# How to Bert - Shopee Price Match Guarantee, Part I
In this notebook we will experiment with Bert on the dataset from the Shopee competition. Hopefully I can show you guys how to set up a proper pipeline for this kind of task. I hope this will be of use to some of you.

Note that for the competition itself internet is not allowed, so you'll have to either train locally or make a seperate notebook to finetune and save your model before importing it to your submission notebook.

This is part I where we only deal with the titles of each item. There will be a part II also which uses image embeddings. But before we begin...

# How to really understand Shopee's unsupervised classification challenge
I have read many of your notebooks, and I am so grateful to being introduced to many of the models and approaches that you are all implementing, for example I didn't even know about EfficientNet before this challenge. I want to just summarize my thoughts about this challenge and the reason behind my approach.

This is unsupervised learning and because of this we have the problem of having to classify unseen data based on labels we also have not seen. As if this wasn't bad enough, there are two reasons why this challenge in particular is hard.

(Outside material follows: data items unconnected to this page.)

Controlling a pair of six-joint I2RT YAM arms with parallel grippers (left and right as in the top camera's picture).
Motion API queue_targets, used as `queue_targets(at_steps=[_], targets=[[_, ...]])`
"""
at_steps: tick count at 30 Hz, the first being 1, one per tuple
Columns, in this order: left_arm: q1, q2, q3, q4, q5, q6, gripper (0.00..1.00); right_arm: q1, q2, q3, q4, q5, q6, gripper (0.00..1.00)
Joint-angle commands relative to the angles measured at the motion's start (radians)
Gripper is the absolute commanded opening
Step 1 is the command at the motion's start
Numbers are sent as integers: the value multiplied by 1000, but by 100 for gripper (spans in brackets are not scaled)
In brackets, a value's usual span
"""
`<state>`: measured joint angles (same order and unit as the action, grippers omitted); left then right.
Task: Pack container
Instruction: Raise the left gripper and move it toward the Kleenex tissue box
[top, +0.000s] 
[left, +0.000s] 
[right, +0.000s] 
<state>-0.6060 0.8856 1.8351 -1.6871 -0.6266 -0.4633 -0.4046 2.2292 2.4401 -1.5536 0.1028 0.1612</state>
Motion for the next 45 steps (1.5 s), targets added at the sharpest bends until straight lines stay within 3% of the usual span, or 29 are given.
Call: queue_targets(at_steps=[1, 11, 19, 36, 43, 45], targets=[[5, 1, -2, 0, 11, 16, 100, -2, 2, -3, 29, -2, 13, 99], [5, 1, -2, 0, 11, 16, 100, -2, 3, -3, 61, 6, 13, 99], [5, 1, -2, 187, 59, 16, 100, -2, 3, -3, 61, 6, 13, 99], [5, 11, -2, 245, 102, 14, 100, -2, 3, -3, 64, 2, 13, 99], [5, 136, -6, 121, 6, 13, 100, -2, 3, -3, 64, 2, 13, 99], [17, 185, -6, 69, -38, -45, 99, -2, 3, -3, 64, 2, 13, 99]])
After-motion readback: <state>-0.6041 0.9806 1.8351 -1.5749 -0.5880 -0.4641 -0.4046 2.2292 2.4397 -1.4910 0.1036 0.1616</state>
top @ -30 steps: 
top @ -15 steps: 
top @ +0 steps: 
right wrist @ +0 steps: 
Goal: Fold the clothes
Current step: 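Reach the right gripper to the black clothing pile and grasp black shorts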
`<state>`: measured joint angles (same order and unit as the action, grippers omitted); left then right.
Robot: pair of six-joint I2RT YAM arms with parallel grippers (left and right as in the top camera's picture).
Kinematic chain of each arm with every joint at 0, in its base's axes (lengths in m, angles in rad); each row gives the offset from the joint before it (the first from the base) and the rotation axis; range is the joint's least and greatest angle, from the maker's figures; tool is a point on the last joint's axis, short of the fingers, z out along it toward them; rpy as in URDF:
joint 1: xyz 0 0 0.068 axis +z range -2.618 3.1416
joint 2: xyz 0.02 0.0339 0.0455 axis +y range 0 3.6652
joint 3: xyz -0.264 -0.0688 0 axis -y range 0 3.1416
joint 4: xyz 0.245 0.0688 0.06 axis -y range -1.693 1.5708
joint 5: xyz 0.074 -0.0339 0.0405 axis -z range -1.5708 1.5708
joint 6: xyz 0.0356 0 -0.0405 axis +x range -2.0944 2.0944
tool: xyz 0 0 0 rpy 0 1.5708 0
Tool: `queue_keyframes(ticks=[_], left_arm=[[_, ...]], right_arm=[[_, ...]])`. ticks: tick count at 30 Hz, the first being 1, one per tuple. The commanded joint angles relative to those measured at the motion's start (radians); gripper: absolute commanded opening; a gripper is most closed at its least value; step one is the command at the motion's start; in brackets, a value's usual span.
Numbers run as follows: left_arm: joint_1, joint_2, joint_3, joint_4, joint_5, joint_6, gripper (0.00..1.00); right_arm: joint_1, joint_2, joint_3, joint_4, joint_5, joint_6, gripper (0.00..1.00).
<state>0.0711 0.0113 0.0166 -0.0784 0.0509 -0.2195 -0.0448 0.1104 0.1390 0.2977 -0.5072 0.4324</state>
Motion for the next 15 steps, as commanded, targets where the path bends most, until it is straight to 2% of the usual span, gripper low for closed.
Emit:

1. We don't know the number of classes
2. Many of the classes have only two instances

To be specific the training set has 34250 samples with 11014 labels. The number of labels which only occur twice is 6979. We don't know what these numbers are for the hidden test set. Let's think about it carefully for a moment. The first problem is that while we can specify the number of classes for some clustering algorithm on the training data, this is not going to work in general. Many clustering methods rely on knowing the number of classes beforehand and then they define some centroid $\mu_i$ for each class, based on which regions in feature space can be identified defining each class. The objective is then to optimize $\mu_i$ (along with model parameters) such that the classifier minimizes the average distance to the closest centroid.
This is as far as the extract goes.